Determination of the crystal structure and active residues of FabV, the enoyl-ACP reductase from Xanthomonas oryzae.

BACKGROUND

Enoyl-ACP reductase (ENR) catalyses the last reduction reaction in the fatty acid elongation cycle in bacteria and is a good antimicrobial target candidate. FabV is the most recently discovered class of ENR, but we lack information about the atomic structure and the key residues involved in reductase activity except for the known conserved tyrosine and lysine residues in the Y-X(8)-K active site motif.

RESULTS

Here we report the crystal structure of FabV from Xanthomonas oryzae (xoFabV). The crystal structure of this enzyme has been solved to 1.6 Å resolution in space group P2(1)2(1)2(1).

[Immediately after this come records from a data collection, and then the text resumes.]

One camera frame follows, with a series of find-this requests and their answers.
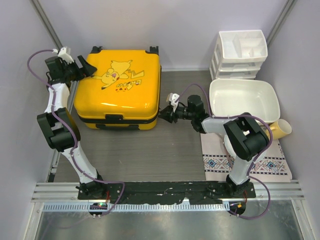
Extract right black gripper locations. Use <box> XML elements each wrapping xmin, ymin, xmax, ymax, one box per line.
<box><xmin>158</xmin><ymin>104</ymin><xmax>195</xmax><ymax>124</ymax></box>

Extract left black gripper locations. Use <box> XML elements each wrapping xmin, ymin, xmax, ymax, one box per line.
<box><xmin>64</xmin><ymin>57</ymin><xmax>99</xmax><ymax>83</ymax></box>

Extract yellow Pikachu suitcase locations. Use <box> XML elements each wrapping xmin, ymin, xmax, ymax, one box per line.
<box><xmin>73</xmin><ymin>46</ymin><xmax>162</xmax><ymax>130</ymax></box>

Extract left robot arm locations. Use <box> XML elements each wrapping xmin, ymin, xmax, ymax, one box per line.
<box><xmin>37</xmin><ymin>55</ymin><xmax>107</xmax><ymax>200</ymax></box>

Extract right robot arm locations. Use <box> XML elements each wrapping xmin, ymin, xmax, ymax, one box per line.
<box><xmin>158</xmin><ymin>93</ymin><xmax>270</xmax><ymax>198</ymax></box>

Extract white plastic basin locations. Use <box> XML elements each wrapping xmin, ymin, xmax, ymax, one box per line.
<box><xmin>209</xmin><ymin>79</ymin><xmax>281</xmax><ymax>124</ymax></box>

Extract white round plate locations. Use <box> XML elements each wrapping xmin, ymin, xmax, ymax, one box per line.
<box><xmin>223</xmin><ymin>135</ymin><xmax>236</xmax><ymax>159</ymax></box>

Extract patterned placemat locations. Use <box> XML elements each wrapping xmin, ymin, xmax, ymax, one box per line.
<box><xmin>200</xmin><ymin>133</ymin><xmax>293</xmax><ymax>183</ymax></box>

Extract white drawer organizer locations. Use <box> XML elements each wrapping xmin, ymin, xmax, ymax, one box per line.
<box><xmin>209</xmin><ymin>29</ymin><xmax>268</xmax><ymax>80</ymax></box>

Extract yellow mug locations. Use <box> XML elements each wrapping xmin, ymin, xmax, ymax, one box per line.
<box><xmin>269</xmin><ymin>119</ymin><xmax>292</xmax><ymax>140</ymax></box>

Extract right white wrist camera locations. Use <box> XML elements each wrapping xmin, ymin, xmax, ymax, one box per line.
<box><xmin>166</xmin><ymin>93</ymin><xmax>180</xmax><ymax>106</ymax></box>

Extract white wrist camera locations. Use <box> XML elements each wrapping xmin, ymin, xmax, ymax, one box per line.
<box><xmin>52</xmin><ymin>46</ymin><xmax>75</xmax><ymax>65</ymax></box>
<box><xmin>166</xmin><ymin>93</ymin><xmax>180</xmax><ymax>106</ymax></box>

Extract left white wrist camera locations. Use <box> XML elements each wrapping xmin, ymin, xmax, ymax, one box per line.
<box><xmin>52</xmin><ymin>46</ymin><xmax>75</xmax><ymax>65</ymax></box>

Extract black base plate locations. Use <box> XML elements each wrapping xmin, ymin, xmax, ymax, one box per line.
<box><xmin>77</xmin><ymin>181</ymin><xmax>256</xmax><ymax>205</ymax></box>

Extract grey cable duct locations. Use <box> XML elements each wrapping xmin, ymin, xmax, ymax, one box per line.
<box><xmin>42</xmin><ymin>201</ymin><xmax>230</xmax><ymax>213</ymax></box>

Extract aluminium frame rail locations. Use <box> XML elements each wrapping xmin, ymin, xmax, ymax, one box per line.
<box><xmin>31</xmin><ymin>180</ymin><xmax>305</xmax><ymax>205</ymax></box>

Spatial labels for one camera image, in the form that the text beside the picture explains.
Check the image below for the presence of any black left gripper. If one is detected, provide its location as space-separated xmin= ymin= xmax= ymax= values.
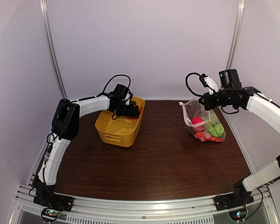
xmin=113 ymin=102 xmax=139 ymax=117

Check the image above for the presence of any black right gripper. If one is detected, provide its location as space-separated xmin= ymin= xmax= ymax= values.
xmin=199 ymin=89 xmax=232 ymax=111

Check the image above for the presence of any red toy tomato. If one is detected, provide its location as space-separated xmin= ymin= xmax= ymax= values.
xmin=128 ymin=112 xmax=140 ymax=120

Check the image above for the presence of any clear zip top bag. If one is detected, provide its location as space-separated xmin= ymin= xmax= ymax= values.
xmin=179 ymin=98 xmax=226 ymax=143

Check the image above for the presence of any magenta toy fruit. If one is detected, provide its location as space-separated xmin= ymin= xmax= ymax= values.
xmin=191 ymin=117 xmax=204 ymax=133

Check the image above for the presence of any green toy apple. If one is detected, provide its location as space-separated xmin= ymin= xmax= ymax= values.
xmin=208 ymin=124 xmax=225 ymax=138

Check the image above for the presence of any orange toy carrot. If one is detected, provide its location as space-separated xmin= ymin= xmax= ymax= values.
xmin=194 ymin=132 xmax=223 ymax=142

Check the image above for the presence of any green toy guava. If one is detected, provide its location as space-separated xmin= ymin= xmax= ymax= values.
xmin=203 ymin=113 xmax=218 ymax=129

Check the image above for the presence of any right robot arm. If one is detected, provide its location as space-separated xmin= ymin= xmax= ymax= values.
xmin=199 ymin=69 xmax=280 ymax=206

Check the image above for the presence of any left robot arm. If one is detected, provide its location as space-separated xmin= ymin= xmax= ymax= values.
xmin=33 ymin=84 xmax=145 ymax=207

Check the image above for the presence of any yellow plastic basket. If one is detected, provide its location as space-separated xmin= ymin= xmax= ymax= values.
xmin=95 ymin=97 xmax=145 ymax=147

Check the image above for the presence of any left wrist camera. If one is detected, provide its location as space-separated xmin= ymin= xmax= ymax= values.
xmin=124 ymin=91 xmax=136 ymax=105

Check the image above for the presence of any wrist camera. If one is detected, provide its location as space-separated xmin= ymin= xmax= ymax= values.
xmin=124 ymin=91 xmax=136 ymax=105
xmin=199 ymin=74 xmax=219 ymax=95

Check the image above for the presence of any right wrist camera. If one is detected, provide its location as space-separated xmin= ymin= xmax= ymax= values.
xmin=199 ymin=74 xmax=219 ymax=95

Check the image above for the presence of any left black camera cable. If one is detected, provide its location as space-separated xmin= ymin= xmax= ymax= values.
xmin=102 ymin=74 xmax=132 ymax=96

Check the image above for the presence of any black camera cable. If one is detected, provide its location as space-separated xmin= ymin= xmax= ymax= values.
xmin=102 ymin=74 xmax=132 ymax=96
xmin=185 ymin=72 xmax=205 ymax=98

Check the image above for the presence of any right black camera cable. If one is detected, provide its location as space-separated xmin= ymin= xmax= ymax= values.
xmin=185 ymin=72 xmax=205 ymax=98

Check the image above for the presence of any right aluminium frame post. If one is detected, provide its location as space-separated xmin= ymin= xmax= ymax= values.
xmin=225 ymin=0 xmax=245 ymax=70

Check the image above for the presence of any aluminium frame post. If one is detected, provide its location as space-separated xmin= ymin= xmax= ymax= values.
xmin=225 ymin=0 xmax=245 ymax=70
xmin=39 ymin=0 xmax=68 ymax=98

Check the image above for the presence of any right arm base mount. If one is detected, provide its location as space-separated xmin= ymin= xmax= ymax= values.
xmin=213 ymin=181 xmax=254 ymax=222

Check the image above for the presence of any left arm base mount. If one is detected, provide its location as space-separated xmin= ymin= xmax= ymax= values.
xmin=29 ymin=185 xmax=74 ymax=223

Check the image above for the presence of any left aluminium frame post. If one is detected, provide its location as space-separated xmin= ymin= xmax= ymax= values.
xmin=39 ymin=0 xmax=68 ymax=98

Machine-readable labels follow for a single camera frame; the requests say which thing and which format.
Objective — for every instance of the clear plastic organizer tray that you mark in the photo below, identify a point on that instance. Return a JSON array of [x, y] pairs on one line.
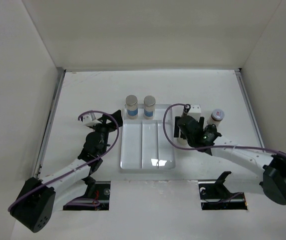
[[144, 146]]

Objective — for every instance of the silver-lid blue-label shaker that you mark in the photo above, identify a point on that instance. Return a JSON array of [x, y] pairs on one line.
[[132, 106], [149, 107]]

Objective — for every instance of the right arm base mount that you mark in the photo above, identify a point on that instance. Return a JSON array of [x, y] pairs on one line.
[[215, 196]]

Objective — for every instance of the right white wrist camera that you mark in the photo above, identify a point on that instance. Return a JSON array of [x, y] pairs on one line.
[[195, 111]]

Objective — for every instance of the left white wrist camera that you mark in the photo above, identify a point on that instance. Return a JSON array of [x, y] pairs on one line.
[[88, 119]]

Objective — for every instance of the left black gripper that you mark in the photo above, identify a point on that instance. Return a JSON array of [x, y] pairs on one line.
[[110, 126]]

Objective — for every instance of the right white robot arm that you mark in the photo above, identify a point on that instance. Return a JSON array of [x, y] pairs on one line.
[[268, 164]]

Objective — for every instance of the black-lid tan spice jar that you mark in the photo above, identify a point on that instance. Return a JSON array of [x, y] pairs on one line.
[[212, 128]]

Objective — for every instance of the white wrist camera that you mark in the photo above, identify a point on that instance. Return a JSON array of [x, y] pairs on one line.
[[88, 119], [195, 111]]

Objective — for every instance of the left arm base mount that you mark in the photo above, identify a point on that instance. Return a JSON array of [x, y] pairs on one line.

The model of xoFabV consists of one monomer in the asymmetric unit which is composed of 13 α-helices and 11 β-strands, representing a canonical Rossmann fold architecture. Structural comparison presents that the locations of the conserved tyrosine (Y236) and lysine (K245) residues in the Y-X(8)-K active site motif of xoFabV and the Y-X(6)-K motif of ecFabI are notably similar. However, the conformations of Y236 in xoFabV and Y156 in ecFabI are distinct. Structure-based site-directed mutagenesis and enzymatic activity assays reveal that in addition to the conserved Y236 and K245 in the Y-X(8)-K motif, Y53, D111 and Y226 are key residues implicated in the reductase activity, and F113 and T276 are also important for enzyme function. Moreover, a proposed active lysine located immediately after the Y-X(8)-K motif in FabV from Burkholderia mallei (bmFabV) is altered to an inactive V246 in xoFabV.

CONCLUSIONS

We determine the first crystal structure of the FabV enzyme and identify several residues important for its enzymatic activity. These findings lay a solid foundation for the development of specific antibacterial inhibitors of the pathogenic bacteria, such as Vibrio cholerae, Burkholderia species and Xanthomonas species.